When is the last time you have done something that really made you feel like you were meant to be doing it?
It has been nearly a month since my last blog post thanks to a blend of tax season, caring for a sick child, and life generally getting in the way. It could be all too easy to let this project lapse again. When I have been able to steal a few minutes to myself here and there, I have plenty of other projects that I have been far more interested in.
There has been a little gremlin whispering in my ear for the last month, asking me why I bother with The Wild Man Project anymore. After all, it argues, The Manosphere has become such a toxic sludge that nobody with any sense wants to get it on them. MRAs seem to be losing the plot and falling into Marxist insanity. The Iron John culture is dead. My business has been stuck in neutral for nearly two years – it certainly doesn’t seem like anyone is much interested in paying for my services. Maybe, it suggests, awakened masculinity is a lost cause…
These little voices you experience in your mental dialogue – your gremlins – are there for a reason. They are defense mechanisms, they are there to keep you from getting yourself into socially non-viable situations, to keep you from wasting energy on lost causes, and to keep you from letting good feelings trick you into engaging in stupid behaviour. They can be valuable guides – or they can be your worst enemy.
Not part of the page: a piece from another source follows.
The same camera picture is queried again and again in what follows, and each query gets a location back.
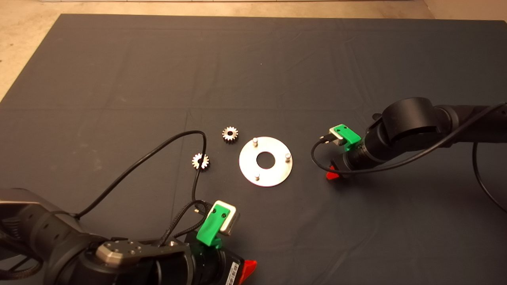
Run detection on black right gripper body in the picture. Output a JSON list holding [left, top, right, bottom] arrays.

These voices are not always right – in fact they are often wrong. They evolved to be a part of our consciousness in a very different time in the history and shape of human culture. Certainly, it takes a lot more than a little social awkwardness to turn a person into a pariah. Happiness is a lot more sustainable, and people are far more secure today than they ever were in the past. Causes are, thanks to the global nature of communication and business, can survive a lot more before they are lost.
Listening to your gremlins is often as destructive today as ignoring them was a thousand years ago. They can trick you into giving up on things that are very important to you. They can cause you to scuttle relationships that were making you happy. They can cause you to sabotage yourself at work. They can fool you into worrying yourself into unhappiness when there is nothing worth worrying about.
The key to knowing when to listen, and when to disengage with the voices in your head is to keep perspective on the bigger picture in your life:
- What makes you happy?
- What is and isn’t negotiable in your life?
- What are you good at?
- What are your values?
- What in your life is serving your long term goals?
- What would bring you into – or pull you out of integrity with your personal code or values?
In times of great activity in your life, when work is good or businesses are thriving – when you are happy and have the money that you need it is easy to keep perspective. You can easily tell when you need to sit down and engage with your gremlins, and when they invite self-sabotage.
In times when life is not moving as freely, it is harder to tell the difference. Depression, sickness, money troubles, family struggles, marital conflicts, work or business slumps can make it a lot harder to keep your perspective. The longer things are moving slowly, the more disciplined you have to be to keep moving towards your goals.
- Keeping a journal can really help you with keeping you perspective.
- So can spending time with friends who share your values and your interests.
- Having good listeners in your life, whether they are your best friends, a pastor, a coach, or a therapist can make a huge difference.
- Clubs and societies dedicated to your hobbies and interests can make a massive difference.
- Practicing daily gratitude can make a huge difference in your perspective.
- Regular exercise and meditation can keep you from getting too muzzy-headed and depressed to make good choices.
Above all else, however, you need to engage in congruent activities. That is to say, that you need to be doing things that reflect your goals and your values regularly. These are the activities that remind you who you are and who you want to be.
They can be as simple as doing your job well, taking an hour or two of volunteering, attending a religious service, playing a sport, or creating art. When you are doing them, they tend to bring your whole life into focus, and it is easy to tell the helpful voices from the self-destructive ones.
If you are not doing them, then it is critical that you start making time to do so, if only for a few hours out of the week to keep yourself from falling into a dangerous slump.
I have been very fortunate over the last couple of weeks. Because of the demands on my time as of late, I haven’t been able to do the things that have mattered to me as often as I have needed. The voice that tells me that this blog is not worth the effort has been harder and harder to put into the greater context of my life. Then one of my very first clients came back into my life after years without hearing from her. While she just wanted to pick my brain about a business idea, I took the time to get her to talk to me about what was going on in her life, especially about her current roadblocks.
For the first time in a long time, I was talking with someone who was in a very hard place emotionally, and in need of some brutal honesty, with fresh new problems, and who was discovering all over again, the power of another human being’s undivided attention.
It was a reminder to me about who I was – and when I am at my best and truest to my character. It helped lift some clouds in my head; I was really me for the first time in awhile.
And that reminded me exactly why I keep writing here. And why I continue to nourish The Wild Man Project. I still have a lot more to write, and there are still people out there who need someone willing to listen.
And I needed to share the lesson she had for me here,most of all.